• _What to work on_: For the records below, copy exactly the span that begins at the line containing "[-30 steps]" and stops after the line containing "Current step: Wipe", minus any pictures.

Recorded data
# # #

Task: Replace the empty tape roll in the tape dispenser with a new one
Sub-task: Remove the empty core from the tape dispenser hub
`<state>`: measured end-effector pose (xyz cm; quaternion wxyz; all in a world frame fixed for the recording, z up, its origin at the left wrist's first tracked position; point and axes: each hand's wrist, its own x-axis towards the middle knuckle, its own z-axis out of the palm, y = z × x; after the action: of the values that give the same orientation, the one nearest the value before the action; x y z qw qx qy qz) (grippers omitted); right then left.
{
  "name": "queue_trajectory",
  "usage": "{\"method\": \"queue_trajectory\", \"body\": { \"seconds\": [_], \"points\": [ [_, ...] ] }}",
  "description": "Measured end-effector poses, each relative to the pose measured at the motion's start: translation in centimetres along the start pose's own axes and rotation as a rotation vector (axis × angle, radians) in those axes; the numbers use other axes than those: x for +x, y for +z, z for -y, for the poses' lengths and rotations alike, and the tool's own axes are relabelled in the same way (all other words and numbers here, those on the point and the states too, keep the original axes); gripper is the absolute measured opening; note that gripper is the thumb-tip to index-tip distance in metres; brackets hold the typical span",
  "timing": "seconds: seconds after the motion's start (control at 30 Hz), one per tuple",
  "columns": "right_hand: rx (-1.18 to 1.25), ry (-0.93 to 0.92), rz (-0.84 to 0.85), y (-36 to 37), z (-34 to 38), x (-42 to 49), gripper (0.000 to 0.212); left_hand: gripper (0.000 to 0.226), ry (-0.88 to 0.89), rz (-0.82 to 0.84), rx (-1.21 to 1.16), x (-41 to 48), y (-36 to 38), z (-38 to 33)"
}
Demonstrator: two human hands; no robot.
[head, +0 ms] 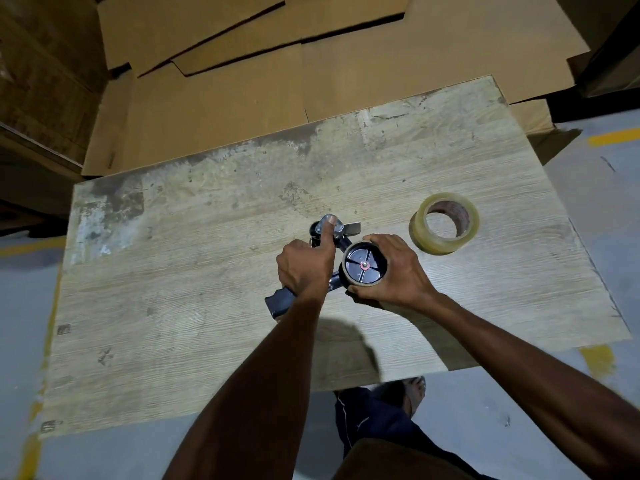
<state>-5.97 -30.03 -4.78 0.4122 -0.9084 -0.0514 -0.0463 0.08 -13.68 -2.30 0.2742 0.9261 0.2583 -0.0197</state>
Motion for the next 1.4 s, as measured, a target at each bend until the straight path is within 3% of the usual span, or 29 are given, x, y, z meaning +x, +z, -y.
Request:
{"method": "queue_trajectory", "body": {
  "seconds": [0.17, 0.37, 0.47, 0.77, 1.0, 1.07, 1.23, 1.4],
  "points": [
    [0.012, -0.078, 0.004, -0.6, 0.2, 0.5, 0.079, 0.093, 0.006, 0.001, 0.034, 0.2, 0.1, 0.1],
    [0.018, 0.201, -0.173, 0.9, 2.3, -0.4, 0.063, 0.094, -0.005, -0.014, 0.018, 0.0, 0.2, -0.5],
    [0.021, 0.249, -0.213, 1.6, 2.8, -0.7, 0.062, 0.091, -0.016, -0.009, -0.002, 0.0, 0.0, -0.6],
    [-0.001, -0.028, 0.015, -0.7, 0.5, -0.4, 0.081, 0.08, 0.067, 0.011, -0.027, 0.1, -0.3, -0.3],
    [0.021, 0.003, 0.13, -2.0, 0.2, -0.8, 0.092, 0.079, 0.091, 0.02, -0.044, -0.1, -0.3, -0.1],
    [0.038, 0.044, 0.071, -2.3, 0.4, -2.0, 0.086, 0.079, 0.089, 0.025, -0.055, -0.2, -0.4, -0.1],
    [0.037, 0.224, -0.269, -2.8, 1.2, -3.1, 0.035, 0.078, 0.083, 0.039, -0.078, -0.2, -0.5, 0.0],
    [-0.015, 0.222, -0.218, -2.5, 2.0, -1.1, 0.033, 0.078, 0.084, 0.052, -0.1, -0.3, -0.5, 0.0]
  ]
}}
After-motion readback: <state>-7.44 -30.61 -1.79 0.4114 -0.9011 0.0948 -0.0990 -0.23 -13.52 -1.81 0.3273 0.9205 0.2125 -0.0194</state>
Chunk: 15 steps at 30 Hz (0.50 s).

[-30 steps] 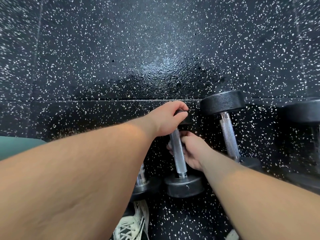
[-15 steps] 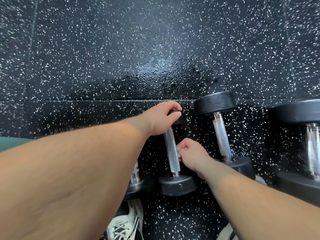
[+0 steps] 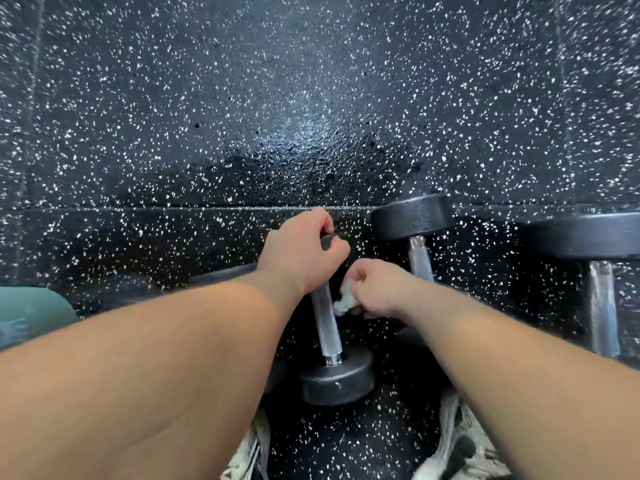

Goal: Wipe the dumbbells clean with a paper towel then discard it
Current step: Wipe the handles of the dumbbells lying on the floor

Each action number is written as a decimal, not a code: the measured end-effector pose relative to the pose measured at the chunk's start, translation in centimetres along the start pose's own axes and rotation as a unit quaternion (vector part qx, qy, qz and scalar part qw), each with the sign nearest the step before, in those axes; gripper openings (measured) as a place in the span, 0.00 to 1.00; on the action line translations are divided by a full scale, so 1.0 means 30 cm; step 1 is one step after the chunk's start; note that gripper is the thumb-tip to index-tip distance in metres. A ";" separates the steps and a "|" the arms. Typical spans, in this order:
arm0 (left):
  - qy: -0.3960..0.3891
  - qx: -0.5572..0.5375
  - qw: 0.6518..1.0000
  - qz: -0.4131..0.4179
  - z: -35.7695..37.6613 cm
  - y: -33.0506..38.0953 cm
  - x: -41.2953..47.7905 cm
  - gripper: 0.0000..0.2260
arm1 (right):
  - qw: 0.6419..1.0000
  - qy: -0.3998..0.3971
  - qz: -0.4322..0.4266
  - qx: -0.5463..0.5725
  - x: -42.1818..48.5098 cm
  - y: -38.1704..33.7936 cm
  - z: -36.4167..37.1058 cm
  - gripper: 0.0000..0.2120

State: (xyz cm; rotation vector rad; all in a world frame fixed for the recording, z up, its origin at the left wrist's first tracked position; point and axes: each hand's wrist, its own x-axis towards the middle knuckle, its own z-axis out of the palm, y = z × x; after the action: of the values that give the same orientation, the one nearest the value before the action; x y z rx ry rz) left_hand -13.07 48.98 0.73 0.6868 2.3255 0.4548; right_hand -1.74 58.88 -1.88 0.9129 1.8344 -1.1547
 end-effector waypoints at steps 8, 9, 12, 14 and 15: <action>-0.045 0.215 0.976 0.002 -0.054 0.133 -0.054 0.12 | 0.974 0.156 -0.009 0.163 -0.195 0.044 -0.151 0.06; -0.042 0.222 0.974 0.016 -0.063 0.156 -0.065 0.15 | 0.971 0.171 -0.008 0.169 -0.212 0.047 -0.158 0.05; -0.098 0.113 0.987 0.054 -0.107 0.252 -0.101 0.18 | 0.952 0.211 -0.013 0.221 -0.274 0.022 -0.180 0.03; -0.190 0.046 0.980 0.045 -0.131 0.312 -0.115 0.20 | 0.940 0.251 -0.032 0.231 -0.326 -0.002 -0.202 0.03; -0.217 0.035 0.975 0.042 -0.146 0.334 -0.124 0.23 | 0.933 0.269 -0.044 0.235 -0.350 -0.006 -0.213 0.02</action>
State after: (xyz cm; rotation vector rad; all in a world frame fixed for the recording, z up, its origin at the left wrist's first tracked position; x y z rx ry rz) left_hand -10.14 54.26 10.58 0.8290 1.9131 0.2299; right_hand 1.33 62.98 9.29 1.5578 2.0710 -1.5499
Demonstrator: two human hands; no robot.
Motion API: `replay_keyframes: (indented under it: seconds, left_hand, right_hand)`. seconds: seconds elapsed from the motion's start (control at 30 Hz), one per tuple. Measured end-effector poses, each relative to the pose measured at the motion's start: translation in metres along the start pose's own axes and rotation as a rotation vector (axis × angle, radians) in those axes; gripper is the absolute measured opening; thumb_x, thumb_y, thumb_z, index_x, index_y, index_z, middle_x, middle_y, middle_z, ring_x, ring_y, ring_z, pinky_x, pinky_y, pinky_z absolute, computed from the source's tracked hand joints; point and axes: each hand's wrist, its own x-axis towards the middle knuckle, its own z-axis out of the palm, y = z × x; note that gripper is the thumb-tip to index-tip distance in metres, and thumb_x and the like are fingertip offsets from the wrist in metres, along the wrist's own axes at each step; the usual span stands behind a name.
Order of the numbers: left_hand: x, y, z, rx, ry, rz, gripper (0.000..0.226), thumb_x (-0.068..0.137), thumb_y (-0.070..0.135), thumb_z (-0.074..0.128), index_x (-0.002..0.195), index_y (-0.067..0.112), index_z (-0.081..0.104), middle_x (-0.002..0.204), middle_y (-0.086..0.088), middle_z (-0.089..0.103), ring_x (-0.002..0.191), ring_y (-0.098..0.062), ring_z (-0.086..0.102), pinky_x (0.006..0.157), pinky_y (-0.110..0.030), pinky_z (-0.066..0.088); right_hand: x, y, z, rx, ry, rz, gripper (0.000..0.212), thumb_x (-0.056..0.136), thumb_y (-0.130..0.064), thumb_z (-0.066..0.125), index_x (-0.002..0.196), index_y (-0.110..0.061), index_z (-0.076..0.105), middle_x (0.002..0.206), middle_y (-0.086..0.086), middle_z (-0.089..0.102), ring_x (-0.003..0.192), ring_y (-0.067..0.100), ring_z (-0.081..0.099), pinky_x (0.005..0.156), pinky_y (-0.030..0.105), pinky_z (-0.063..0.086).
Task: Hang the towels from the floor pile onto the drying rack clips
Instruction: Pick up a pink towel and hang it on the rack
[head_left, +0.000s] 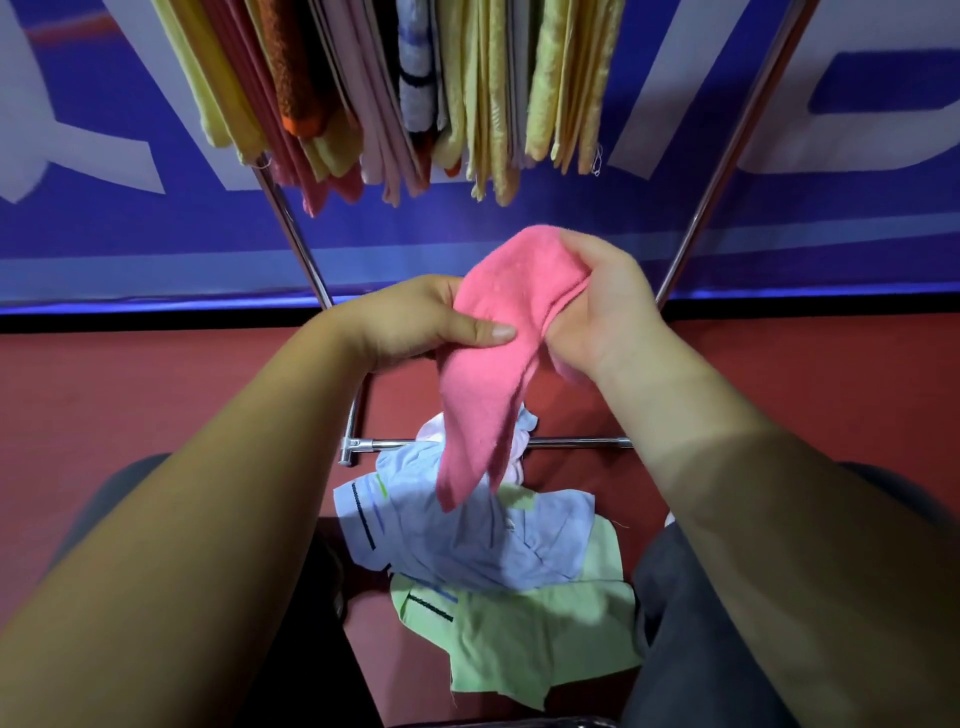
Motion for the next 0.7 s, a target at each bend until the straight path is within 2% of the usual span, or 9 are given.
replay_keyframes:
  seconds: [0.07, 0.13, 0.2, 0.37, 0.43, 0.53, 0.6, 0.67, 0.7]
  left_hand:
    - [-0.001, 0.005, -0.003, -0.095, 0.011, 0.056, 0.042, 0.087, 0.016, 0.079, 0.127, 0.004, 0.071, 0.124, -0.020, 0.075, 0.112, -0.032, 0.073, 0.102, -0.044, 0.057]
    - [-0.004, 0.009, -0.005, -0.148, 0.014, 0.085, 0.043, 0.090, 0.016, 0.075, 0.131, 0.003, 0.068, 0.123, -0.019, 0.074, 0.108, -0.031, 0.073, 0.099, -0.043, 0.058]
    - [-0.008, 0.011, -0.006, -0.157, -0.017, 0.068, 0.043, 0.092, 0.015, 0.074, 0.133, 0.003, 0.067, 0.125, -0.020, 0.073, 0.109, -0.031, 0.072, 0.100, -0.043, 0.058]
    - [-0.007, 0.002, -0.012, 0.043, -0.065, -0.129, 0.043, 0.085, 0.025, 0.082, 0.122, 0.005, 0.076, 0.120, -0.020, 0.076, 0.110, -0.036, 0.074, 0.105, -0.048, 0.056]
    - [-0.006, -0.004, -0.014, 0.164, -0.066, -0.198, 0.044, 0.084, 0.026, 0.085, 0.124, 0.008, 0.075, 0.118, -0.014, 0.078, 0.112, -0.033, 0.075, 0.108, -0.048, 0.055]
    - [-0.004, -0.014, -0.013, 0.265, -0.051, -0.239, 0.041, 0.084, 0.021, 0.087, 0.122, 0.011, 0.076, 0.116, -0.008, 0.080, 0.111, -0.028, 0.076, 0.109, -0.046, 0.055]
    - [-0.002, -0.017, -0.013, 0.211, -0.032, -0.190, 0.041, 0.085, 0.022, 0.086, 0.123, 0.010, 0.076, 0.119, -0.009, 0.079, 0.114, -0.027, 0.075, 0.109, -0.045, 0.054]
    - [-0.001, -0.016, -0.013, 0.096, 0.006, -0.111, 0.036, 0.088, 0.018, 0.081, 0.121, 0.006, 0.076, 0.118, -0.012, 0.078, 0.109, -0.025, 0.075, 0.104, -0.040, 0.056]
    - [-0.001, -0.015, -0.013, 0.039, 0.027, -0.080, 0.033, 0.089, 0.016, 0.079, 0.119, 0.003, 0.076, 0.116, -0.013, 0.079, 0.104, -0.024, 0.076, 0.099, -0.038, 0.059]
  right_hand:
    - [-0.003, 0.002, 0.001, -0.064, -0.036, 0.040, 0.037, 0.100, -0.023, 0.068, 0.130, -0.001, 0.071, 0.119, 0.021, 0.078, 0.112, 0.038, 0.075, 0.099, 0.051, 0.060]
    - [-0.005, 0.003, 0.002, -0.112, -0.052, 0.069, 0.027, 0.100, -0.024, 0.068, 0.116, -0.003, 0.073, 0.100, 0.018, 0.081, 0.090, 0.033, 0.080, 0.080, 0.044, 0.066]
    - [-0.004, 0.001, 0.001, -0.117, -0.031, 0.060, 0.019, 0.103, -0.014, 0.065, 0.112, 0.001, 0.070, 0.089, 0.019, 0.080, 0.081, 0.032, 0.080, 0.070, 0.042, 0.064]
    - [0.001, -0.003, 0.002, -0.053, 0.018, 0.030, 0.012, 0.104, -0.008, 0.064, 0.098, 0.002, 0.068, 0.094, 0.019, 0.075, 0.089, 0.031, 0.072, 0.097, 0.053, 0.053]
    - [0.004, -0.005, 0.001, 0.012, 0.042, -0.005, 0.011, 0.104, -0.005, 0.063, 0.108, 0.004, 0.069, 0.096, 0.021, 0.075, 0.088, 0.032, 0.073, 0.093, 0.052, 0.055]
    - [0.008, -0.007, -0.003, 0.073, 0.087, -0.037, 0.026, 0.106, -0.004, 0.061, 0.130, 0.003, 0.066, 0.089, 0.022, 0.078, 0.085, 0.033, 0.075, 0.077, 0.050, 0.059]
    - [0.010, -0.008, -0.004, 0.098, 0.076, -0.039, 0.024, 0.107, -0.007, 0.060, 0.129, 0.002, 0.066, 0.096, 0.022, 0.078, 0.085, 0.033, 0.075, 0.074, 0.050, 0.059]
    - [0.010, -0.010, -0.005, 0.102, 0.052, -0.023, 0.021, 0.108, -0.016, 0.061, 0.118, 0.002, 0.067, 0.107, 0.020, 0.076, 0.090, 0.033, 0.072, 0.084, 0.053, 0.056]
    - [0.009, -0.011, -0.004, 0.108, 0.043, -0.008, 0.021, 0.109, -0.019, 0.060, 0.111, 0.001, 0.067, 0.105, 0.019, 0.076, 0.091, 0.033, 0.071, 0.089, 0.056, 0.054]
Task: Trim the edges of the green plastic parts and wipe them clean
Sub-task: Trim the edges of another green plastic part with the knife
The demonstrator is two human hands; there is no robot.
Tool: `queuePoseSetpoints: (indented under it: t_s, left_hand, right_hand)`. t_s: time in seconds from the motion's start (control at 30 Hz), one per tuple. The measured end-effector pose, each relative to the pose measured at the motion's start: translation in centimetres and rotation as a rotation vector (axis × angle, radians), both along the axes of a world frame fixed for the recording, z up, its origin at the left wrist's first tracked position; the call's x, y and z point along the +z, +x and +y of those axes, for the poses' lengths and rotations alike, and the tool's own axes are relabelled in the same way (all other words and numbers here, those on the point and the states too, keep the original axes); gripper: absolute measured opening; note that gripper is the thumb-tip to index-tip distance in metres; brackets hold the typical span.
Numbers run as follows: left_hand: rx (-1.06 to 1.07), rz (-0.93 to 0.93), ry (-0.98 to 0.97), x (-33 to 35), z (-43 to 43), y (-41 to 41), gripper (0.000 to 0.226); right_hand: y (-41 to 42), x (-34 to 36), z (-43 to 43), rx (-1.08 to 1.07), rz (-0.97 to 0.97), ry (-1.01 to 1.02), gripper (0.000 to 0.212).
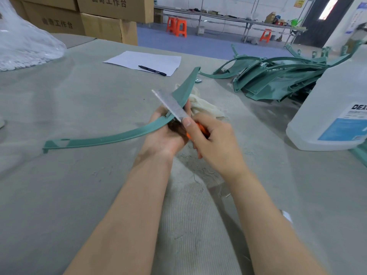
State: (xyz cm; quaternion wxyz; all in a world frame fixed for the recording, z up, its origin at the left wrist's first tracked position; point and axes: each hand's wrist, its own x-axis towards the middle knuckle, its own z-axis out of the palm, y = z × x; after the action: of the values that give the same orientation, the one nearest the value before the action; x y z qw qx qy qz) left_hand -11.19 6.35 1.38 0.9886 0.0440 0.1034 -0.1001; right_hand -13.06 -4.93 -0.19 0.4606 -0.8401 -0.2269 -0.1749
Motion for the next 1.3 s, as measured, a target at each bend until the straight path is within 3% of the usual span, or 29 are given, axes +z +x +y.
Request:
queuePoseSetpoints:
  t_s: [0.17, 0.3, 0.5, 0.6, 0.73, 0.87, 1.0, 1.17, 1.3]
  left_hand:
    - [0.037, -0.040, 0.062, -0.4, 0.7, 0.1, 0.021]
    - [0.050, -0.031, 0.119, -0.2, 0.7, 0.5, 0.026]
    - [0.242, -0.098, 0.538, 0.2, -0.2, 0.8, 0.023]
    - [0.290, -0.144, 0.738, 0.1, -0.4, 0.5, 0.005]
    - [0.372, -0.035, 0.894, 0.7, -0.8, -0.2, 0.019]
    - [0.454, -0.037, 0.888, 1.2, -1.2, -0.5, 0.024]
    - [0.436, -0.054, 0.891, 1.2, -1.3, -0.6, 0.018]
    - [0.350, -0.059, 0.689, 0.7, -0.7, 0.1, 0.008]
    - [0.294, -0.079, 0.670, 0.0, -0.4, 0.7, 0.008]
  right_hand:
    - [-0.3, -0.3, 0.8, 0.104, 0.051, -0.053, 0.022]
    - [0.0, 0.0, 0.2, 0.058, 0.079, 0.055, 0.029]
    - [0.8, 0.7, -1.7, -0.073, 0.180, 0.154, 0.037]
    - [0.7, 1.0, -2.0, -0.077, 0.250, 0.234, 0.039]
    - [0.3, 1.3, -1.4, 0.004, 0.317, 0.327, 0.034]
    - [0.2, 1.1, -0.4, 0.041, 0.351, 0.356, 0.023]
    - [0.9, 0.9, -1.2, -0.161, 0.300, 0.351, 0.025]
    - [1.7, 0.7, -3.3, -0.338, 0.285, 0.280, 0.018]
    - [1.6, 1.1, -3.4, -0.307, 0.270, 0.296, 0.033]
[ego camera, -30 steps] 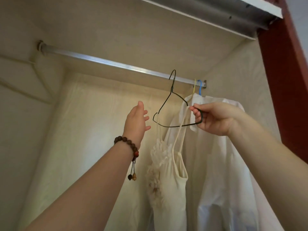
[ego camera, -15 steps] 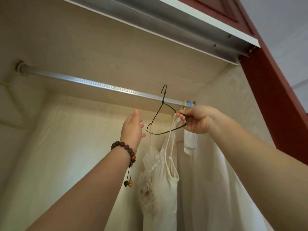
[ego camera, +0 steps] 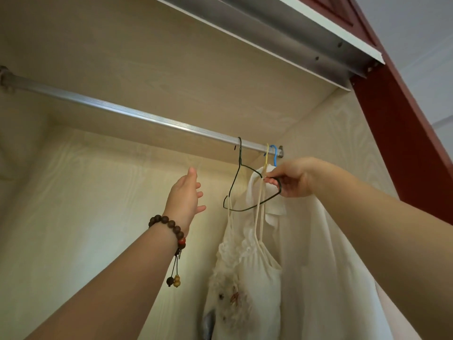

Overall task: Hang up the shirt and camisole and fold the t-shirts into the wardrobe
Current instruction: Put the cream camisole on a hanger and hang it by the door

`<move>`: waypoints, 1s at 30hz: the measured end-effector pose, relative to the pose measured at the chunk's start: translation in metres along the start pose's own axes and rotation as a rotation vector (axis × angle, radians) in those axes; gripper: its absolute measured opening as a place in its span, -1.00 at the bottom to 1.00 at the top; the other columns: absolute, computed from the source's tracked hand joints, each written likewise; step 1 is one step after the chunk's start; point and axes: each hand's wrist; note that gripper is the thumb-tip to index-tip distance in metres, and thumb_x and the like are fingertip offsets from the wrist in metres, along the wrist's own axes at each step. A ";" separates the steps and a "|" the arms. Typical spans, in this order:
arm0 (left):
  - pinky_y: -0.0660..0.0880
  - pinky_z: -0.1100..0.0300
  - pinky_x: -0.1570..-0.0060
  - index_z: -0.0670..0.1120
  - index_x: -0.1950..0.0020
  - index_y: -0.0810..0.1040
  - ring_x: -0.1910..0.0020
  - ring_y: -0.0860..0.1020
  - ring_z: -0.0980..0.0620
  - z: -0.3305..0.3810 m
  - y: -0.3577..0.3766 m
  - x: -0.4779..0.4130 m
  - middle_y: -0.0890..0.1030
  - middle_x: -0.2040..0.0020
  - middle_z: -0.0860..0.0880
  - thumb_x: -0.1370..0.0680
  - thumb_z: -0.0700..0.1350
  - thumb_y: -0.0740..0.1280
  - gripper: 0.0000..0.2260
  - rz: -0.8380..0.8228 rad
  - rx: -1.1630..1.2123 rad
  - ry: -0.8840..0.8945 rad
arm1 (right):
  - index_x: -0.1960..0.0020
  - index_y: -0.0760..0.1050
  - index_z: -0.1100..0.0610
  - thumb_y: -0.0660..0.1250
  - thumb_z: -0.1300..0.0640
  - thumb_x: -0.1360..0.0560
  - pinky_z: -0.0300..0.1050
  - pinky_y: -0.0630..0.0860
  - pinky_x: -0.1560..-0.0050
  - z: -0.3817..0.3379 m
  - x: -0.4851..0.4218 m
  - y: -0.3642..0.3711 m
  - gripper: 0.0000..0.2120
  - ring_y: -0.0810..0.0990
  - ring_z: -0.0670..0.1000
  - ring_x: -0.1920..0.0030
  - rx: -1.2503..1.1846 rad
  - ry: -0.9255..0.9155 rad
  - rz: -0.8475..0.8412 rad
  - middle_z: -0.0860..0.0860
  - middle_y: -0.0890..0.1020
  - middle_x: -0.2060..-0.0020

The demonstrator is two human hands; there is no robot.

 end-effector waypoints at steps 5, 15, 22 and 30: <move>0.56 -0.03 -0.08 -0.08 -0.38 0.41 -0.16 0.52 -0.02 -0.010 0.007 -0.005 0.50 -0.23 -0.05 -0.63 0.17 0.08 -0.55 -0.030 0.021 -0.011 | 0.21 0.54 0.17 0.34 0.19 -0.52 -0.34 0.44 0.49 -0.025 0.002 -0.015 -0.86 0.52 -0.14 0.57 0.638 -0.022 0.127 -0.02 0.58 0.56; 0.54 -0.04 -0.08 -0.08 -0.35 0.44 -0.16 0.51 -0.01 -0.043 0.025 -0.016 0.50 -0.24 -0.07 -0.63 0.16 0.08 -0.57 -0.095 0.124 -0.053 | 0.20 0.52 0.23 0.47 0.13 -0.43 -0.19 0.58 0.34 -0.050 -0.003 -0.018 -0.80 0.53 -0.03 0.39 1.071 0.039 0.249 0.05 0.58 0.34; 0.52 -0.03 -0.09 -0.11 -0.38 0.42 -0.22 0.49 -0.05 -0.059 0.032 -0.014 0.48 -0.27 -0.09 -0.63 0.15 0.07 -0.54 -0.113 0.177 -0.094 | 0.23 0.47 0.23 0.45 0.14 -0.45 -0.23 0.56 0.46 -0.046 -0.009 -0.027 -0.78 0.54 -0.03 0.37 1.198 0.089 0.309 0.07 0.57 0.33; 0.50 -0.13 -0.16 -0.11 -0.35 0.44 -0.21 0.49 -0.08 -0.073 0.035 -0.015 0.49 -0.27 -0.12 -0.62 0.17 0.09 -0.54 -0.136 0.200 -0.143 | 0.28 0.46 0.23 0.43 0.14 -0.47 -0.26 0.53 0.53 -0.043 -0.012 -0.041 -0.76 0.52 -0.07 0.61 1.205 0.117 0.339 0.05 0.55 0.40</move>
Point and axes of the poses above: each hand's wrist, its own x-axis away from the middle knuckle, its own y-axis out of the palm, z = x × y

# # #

• _Exercise result_:
[-30 steps] 
[-15 steps] 
[+0 steps] 

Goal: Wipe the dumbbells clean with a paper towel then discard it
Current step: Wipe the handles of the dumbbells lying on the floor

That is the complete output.